Tumor Necrosis Factor and Liver Regeneration

Abstract

Liver has the remarkable ability to regenerate, but the mechanism of regeneration is still not well known. Liver resection or hepatocyte loss caused by viral or chemical injury initiates hepatocyte replication, whereas an enlarged liver mass is corrected by apoptosis. “Stem-like” cells proliferate when hepatocyte replication is blocked or delayed. Studies of the mechanisms that regulate liver growth have been done in animals subjected to partial hepatectomy (PH) or chemical injury. Liver regeneration can be divided into several phases, starting with expression of a large number of immediate early genes.

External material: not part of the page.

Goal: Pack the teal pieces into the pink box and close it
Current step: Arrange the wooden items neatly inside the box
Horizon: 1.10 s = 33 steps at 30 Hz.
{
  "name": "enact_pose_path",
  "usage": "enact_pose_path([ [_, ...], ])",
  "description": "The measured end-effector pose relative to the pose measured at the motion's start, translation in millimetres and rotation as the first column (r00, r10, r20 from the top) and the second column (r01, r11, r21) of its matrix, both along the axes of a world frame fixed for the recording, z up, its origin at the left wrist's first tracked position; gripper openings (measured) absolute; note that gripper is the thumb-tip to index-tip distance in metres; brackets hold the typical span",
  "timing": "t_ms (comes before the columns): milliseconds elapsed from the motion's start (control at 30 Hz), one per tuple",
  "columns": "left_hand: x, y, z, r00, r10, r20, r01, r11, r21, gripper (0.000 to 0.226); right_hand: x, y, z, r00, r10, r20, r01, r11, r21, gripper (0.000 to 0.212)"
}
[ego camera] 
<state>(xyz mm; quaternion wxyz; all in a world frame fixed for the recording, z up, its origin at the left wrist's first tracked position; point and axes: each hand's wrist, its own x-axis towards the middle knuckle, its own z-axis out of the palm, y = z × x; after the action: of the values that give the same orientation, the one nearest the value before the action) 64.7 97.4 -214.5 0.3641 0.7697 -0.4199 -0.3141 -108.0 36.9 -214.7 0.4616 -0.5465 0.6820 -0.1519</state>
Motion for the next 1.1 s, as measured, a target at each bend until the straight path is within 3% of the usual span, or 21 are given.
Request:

Hepatocytes must be primed before they can fully respond to growth factors. Priming requires the cytokines tumor necrosis factor (TNF) and interleukin-6 (IL-6). At least four transcription factors (NF-κB, STAT3, AP-1, C/EBP) play major roles in the initiation of liver regeneration. TNF can initiate DNA replication after PH. It acts through a pathway that involves TNF receptor type 1 (TNFR-1), NF-κB, IL-6, and STAT3. We studied liver regeneration in TNFR-1, TNFR-2, and wild-type (WT) C57B1/6 mice injected with carbon tetrachloride (CC14). Lack of TNFR-1 inhibited hepatocyte DNA synthesis after CC14 injection. TNFR-1 knockout mice had little detectable NF-κB and STAT3 binding after CC14 injection. In contrast, a lack of TNFR-2 did not differ significantly in WT mice regarding NF-κB and STAT3 binding, IL-6 and TNF levels, or hepatocyte replication. We conclude that a TNFR-1 signaling pathway involving NF-κB, IL-6, and STAT3 is an important component of the hepatocyte mitogenic response induced by CC14 injury in mouse liver.